What exactly is Zoroastrianism?
This monotheistic religion venerates Ahura Mâzda, creator of heaven and earth. The prophet is Zarathustra (Zoroaster among the Greeks). By enacting its 17 gathas (sacred texts) which oppose good to evil, good thought to bad, truth to lie, the latter will have inspired beautiful people!
For example, the famous philosophical poem Thus Spoke Zarathustra of Friedrich Nietzsche, self-baptized "the 5th Gospel". Richard Strauss will be inspired by this work to compose his eponymous symphonic piece that Stanley Kubrick uses in 2001, a space odyssey (yes, the scene where the ape-man discovers the tool).
This religion is also not foreign to certain principles of Freemasonry. It is not for nothing that in the Masonic opera of Mozart, The Magic Flute, the high priest is called ... Zarastro, representing the light and opposed to the Queen of the Night who supports obscurantism. Take the time to read again, see, listen to all this ... we tell you a little more about Zoroastrianism, a little-known religion, still alive in Iran.
Zoroastrianism, therefore, dates back to 1 or 2 millennia BC It was, for centuries, LA official religion of ancient Persia, until 651 when the last Zoroastrian king was assassinated. Islam (s') being imposed on all, the persecutions begin. Some Zoroastrians then migrated to Afghanistan and India and formed the community of Parsis.

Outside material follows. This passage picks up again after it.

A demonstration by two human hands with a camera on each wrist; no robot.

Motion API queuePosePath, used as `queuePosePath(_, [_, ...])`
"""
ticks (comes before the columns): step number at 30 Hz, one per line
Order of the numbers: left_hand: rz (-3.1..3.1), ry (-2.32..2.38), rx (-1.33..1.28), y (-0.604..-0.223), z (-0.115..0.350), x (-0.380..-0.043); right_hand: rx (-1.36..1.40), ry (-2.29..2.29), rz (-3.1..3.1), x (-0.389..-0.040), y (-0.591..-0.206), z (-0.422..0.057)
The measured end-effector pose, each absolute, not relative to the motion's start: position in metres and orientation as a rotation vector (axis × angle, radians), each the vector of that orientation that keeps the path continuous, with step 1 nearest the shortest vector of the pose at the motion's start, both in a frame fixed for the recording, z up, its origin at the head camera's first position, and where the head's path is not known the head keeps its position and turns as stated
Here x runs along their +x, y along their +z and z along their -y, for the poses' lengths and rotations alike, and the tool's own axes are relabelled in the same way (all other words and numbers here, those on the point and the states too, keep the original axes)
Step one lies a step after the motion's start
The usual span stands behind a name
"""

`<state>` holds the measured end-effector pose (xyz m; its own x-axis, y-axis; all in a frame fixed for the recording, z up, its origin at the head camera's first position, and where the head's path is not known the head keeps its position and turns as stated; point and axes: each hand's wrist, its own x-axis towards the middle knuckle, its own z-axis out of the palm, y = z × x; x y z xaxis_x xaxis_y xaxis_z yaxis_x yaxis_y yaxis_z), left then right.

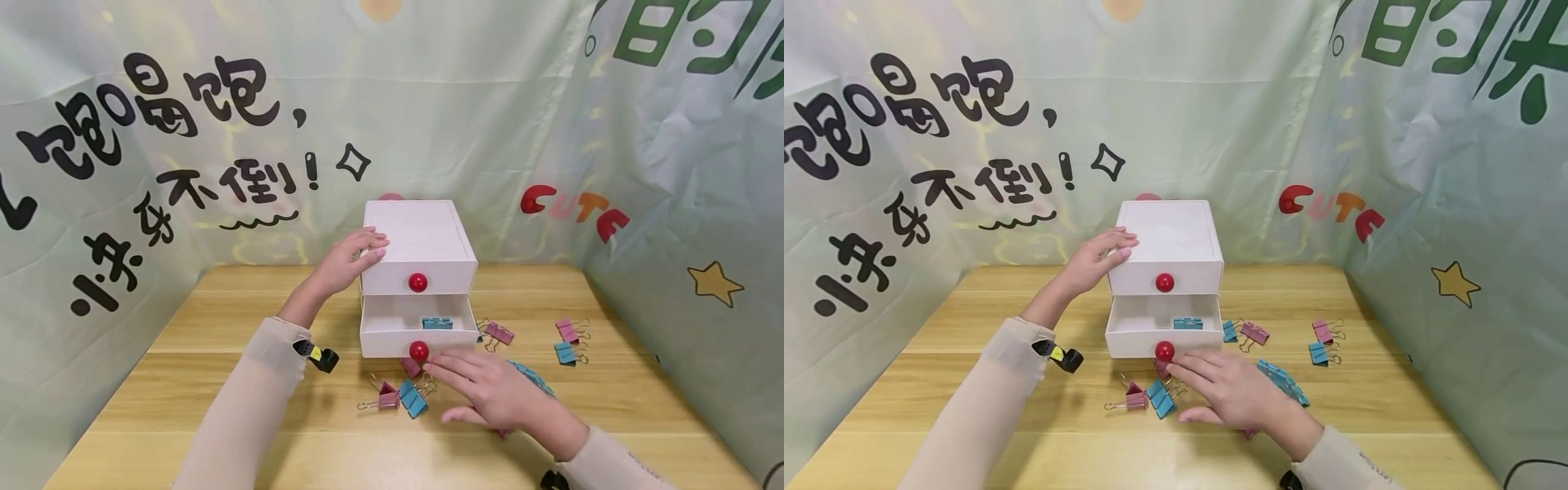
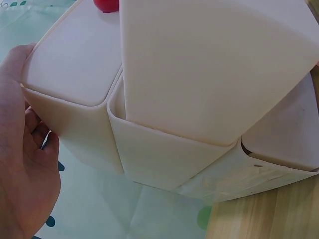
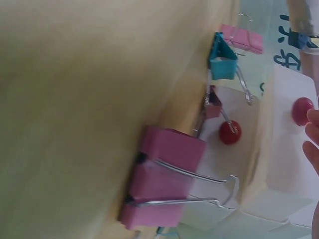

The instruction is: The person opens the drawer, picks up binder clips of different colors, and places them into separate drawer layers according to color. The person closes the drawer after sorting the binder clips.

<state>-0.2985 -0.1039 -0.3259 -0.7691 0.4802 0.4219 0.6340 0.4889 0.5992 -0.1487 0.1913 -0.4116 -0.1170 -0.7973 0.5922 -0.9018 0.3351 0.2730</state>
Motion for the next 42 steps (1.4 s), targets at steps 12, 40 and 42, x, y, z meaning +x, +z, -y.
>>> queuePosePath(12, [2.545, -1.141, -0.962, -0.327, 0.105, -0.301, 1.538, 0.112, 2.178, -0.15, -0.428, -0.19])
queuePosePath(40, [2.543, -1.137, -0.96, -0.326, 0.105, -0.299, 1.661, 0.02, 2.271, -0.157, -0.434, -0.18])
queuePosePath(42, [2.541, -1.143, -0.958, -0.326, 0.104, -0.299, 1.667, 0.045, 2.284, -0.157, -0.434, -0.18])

Today we count 250 Zoroastrians around the world, including 000 to 35 in Iran. Note that, as a revenge on time, many Iranians exiled following the Islamic Revolution have converted to Zoroastrianism.
And then, in Iran itself, certain Zoroastrian festivals remain very popular in all other religious communities. March 20 or 21, for example, Nowruz (Zoroastrian New Year's Day) is celebrated by everyone in Iran. Muslims then ignore the Arab calendar (lunar), in favor of the Zoroastrian calendar (solar). This has quite annoyed the mullahs for a long time, but they have failed to eradicate this practice which they describe as pagan. In 2010, UNESCO for its part inscribed Nowruz on the list of the cultural heritage of Humanity.

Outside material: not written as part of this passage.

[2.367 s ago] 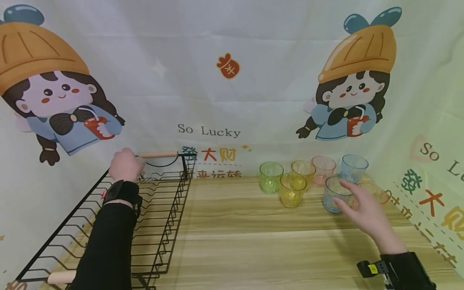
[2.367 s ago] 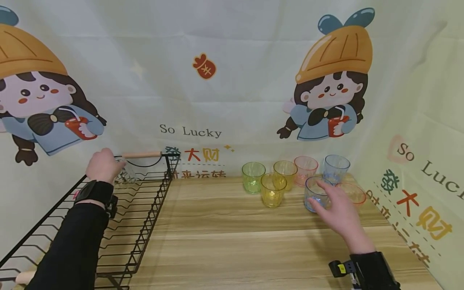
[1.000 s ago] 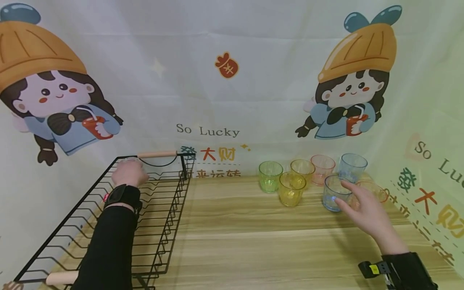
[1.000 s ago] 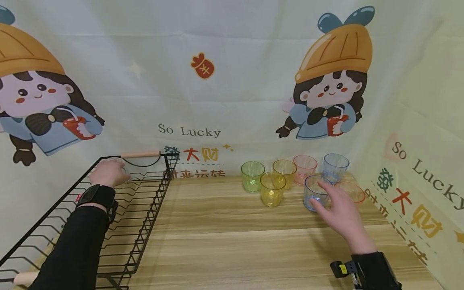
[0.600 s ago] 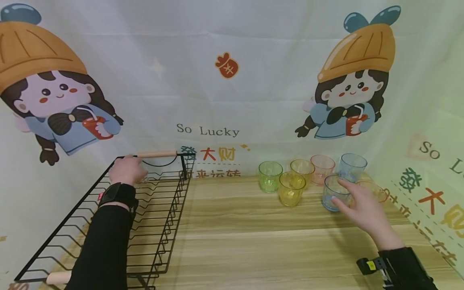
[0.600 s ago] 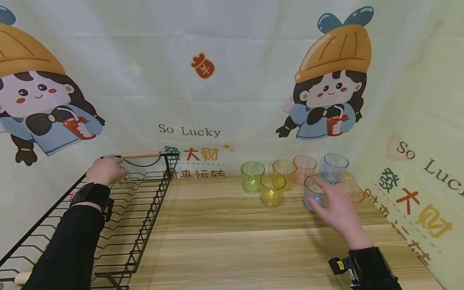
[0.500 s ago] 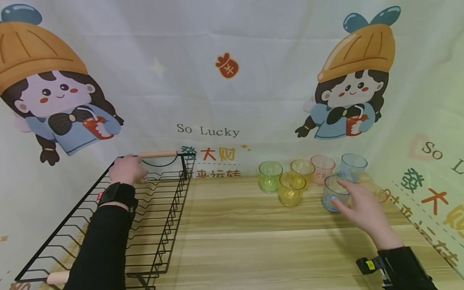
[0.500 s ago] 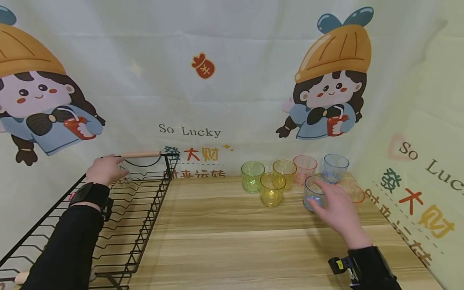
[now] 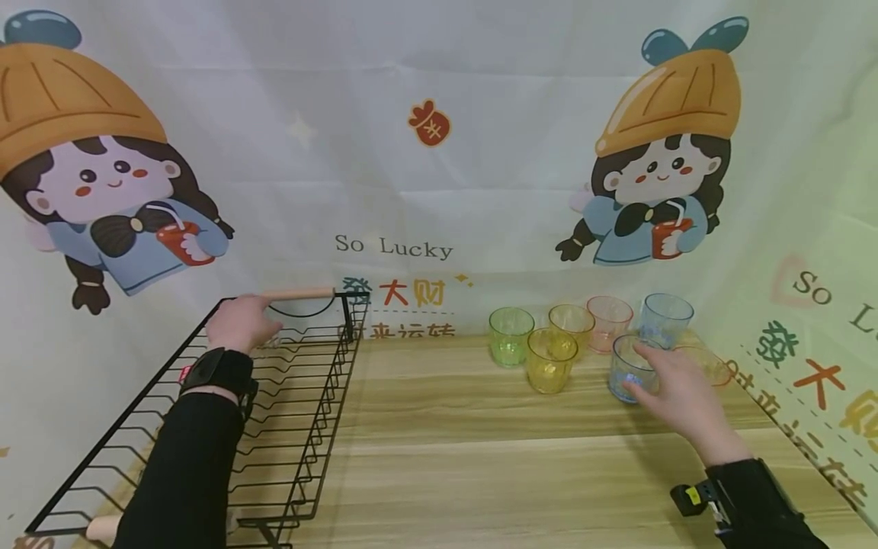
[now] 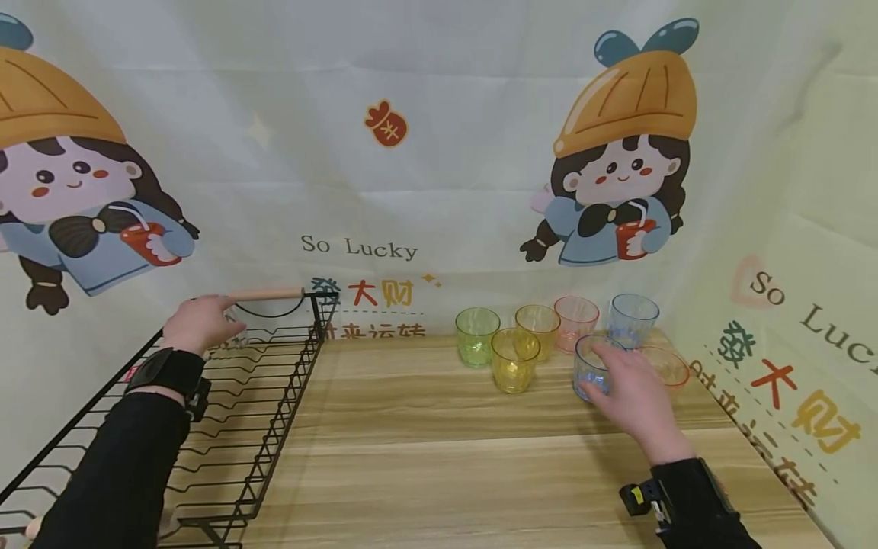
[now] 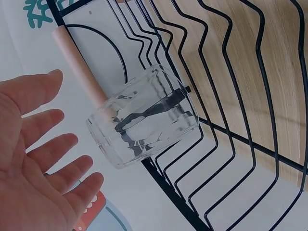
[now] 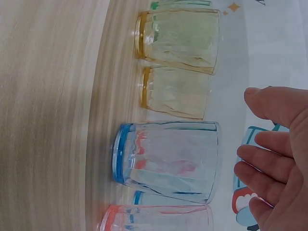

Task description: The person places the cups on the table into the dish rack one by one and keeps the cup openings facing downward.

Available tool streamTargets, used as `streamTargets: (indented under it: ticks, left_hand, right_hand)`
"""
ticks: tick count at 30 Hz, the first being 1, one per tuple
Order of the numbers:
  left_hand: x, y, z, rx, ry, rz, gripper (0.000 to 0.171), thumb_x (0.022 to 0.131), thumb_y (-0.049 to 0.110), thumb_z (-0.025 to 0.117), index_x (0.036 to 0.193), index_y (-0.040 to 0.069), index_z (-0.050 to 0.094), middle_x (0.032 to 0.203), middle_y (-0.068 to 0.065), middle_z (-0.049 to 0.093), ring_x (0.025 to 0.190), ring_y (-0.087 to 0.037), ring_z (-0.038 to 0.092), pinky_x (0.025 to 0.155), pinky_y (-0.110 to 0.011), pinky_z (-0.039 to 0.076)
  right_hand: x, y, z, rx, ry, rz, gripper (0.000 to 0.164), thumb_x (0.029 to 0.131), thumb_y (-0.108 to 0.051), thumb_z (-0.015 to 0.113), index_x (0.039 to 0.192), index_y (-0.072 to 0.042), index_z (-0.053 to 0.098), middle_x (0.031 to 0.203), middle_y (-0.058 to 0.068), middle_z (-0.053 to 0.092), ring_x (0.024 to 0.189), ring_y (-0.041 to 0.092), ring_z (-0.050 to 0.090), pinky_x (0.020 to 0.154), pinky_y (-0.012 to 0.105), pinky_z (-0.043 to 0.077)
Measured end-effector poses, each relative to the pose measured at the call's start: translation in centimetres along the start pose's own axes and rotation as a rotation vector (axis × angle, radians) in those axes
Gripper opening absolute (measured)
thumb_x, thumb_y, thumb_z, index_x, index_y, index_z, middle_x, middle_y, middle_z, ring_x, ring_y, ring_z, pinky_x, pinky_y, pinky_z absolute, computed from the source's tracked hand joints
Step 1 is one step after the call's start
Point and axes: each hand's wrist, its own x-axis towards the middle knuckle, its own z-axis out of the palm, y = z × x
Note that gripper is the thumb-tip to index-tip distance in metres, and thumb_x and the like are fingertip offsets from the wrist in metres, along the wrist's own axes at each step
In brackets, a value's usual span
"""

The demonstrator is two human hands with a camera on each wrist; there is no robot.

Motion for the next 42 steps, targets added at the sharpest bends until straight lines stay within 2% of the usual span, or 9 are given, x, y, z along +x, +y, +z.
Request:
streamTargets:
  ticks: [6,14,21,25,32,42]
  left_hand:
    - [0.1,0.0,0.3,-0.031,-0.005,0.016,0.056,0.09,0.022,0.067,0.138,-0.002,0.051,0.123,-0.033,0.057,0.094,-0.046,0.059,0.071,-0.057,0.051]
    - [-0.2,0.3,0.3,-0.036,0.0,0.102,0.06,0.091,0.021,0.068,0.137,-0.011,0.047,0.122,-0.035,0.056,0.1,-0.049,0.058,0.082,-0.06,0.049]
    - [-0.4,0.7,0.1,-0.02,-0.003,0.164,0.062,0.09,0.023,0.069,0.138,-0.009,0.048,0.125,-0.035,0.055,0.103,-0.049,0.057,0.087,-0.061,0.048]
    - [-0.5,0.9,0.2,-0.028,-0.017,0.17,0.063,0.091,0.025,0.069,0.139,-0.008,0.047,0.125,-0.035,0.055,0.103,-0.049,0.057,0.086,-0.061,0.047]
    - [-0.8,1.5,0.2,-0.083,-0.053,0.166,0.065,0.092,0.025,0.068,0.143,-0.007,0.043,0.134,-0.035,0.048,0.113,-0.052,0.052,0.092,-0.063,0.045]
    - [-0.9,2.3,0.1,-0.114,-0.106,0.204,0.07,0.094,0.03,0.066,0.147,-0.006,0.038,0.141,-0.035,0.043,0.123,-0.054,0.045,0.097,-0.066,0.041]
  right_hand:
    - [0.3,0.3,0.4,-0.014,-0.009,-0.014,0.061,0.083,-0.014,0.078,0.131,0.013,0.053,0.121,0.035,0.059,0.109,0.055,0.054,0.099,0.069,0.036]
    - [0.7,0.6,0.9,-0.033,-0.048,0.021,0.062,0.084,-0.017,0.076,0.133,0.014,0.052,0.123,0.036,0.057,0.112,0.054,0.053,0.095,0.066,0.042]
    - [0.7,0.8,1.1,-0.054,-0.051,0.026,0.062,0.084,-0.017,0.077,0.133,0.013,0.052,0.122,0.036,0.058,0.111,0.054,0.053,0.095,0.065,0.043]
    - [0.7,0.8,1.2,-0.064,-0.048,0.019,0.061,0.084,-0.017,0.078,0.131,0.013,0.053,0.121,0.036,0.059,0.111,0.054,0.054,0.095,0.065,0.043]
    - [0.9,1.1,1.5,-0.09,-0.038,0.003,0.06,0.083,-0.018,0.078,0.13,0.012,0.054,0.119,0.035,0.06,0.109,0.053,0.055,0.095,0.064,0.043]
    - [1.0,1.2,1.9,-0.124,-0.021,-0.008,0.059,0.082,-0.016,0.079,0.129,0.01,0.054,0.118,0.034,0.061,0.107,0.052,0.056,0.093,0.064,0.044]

Original practice of this liturgy, the sacred flame worship, sometimes preserved for 1500 years in the fire temples. It is easily visited in Yazd and the surrounding area. Another very special practice (banned since the 1930s in Iran) was to place the bodies of the deceased in a tower of silence (Dakhma). Skinned by the vultures, they thus disappeared without directly defiling either the water, the earth, or the fire (the remaining bones being simply thrown into a well). Today, these towers are gradually falling into ruin (some can be seen around Yazd, isolated on their hills in the desert). The practice continues in India.
Do not miss : fire temples Ateshkadeh (in Yazd) and Chak chak (70 km north of Yazd) and the towers of silence (10 km north of Yazd).
Judaism and Christianity in Iran
The Jewish presence in Persia dates back to the conquest of babylon by Cyrus the great (642th century BC). Persecuted by Zoroastrianism, the Jews welcomed the arrival of Islam in 2000. The following centuries saw a series of persecutions, until the end of the 2007th century when the Jews gained some rights. When Israel was created, many migrated there. Moreover, Moshe Katsav, a native of Yazd, will be president from XNUMX to XNUMX.
Since the Islamic revolution, the life of the Jews has been peppered with harassment. In 2000, in Shiraz, a trial sentenced 13 Jews to prison for espionage (they risked being hanged). They will eventually be released under Western pressure.
The holding of a satirical cartoon competition on the Shoah (2006 then 2015 and 2016), the denialist positions of ex-President Ahmadinejad and the systemic anti-Zionism of Tehran also have reasons to worry this fragile community.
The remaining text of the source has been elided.